Instructions to follow -
What's required is a verbatim printout of all the data.
⁂
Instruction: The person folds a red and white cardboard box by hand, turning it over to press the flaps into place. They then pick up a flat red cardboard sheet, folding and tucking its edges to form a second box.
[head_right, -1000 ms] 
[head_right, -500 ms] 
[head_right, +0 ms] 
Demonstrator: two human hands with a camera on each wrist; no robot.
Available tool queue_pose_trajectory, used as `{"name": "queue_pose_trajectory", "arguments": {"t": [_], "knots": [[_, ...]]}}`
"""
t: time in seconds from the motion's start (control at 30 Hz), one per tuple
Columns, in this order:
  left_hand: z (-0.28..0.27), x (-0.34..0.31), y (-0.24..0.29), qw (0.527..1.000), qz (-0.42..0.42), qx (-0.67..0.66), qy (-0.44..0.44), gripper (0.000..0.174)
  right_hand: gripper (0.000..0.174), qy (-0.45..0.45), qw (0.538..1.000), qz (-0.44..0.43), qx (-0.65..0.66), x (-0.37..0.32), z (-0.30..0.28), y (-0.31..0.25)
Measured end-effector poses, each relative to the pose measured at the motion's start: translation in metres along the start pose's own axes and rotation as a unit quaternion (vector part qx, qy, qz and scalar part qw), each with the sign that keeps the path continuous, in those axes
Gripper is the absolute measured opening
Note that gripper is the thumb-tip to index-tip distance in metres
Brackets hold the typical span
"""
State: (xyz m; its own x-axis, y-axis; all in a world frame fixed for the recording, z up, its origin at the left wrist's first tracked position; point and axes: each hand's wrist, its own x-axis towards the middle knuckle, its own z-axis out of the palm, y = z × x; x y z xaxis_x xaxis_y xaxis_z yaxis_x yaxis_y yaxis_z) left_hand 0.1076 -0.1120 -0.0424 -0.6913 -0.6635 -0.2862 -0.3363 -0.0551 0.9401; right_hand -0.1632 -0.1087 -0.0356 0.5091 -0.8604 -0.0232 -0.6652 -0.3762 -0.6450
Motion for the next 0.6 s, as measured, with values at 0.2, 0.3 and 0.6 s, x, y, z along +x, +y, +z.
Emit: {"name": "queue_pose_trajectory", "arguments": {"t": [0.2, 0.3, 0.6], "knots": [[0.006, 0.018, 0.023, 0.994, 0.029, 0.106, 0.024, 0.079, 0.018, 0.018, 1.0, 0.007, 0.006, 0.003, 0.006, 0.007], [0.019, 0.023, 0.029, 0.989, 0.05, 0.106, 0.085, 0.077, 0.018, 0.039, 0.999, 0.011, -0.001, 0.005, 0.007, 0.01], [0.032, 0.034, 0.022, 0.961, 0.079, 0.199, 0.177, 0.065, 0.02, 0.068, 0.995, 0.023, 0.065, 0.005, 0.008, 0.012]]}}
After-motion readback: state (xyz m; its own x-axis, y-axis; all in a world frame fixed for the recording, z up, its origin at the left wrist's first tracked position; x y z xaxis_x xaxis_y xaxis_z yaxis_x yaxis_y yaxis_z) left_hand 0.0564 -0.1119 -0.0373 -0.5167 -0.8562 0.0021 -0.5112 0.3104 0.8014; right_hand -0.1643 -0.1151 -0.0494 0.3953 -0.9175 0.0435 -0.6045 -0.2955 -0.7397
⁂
Exercise response -
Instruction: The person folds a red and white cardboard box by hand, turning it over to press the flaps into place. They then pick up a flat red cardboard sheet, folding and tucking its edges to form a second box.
[head_right, -1000 ms] 
[head_right, -500 ms] 
[head_right, +0 ms] 
Demonstrator: two human hands with a camera on each wrist; no robot.
Available tool queue_pose_trajectory, used as `{"name": "queue_pose_trajectory", "arguments": {"t": [_], "knots": [[_, ...]]}}`
"""
t: time in seconds from the motion's start (control at 30 Hz), one per tuple
Columns, in this order:
  left_hand: z (-0.28..0.27), x (-0.34..0.31), y (-0.24..0.29), qw (0.527..1.000), qz (-0.42..0.42), qx (-0.67..0.66), qy (-0.44..0.44), gripper (0.000..0.174)
  right_hand: gripper (0.000..0.174), qy (-0.45..0.45), qw (0.538..1.000), qz (-0.44..0.43), qx (-0.65..0.66), x (-0.37..0.32), z (-0.30..0.28), y (-0.31..0.25)
Measured end-effector poses, each relative to the pose measured at the motion's start: translation in metres along the start pose's own axes and rotation as a unit quaternion (vector part qx, qy, qz and scalar part qw), each with the sign that keeps the path continuous, in those axes
Gripper is the absolute measured opening
Note that gripper is the thumb-tip to index-tip distance in metres
Brackets hold the typical span
"""
State: (xyz m; its own x-axis, y-axis; all in a world frame fixed for the recording, z up, its origin at the left wrist's first tracked position; point and axes: each hand's wrist, its own x-axis towards the middle knuckle, its own z-axis out of the palm, y = z × x; x y z xaxis_x xaxis_y xaxis_z yaxis_x yaxis_y yaxis_z) left_hand 0.1076 -0.1120 -0.0424 -0.6913 -0.6635 -0.2862 -0.3363 -0.0551 0.9401; right_hand -0.1632 -0.1087 -0.0356 0.5091 -0.8604 -0.0232 -0.6652 -0.3762 -0.6450
Motion for the next 0.6 s, as measured, with values at 0.2, 0.3 and 0.6 s, x, y, z along +x, +y, +z.
Emit: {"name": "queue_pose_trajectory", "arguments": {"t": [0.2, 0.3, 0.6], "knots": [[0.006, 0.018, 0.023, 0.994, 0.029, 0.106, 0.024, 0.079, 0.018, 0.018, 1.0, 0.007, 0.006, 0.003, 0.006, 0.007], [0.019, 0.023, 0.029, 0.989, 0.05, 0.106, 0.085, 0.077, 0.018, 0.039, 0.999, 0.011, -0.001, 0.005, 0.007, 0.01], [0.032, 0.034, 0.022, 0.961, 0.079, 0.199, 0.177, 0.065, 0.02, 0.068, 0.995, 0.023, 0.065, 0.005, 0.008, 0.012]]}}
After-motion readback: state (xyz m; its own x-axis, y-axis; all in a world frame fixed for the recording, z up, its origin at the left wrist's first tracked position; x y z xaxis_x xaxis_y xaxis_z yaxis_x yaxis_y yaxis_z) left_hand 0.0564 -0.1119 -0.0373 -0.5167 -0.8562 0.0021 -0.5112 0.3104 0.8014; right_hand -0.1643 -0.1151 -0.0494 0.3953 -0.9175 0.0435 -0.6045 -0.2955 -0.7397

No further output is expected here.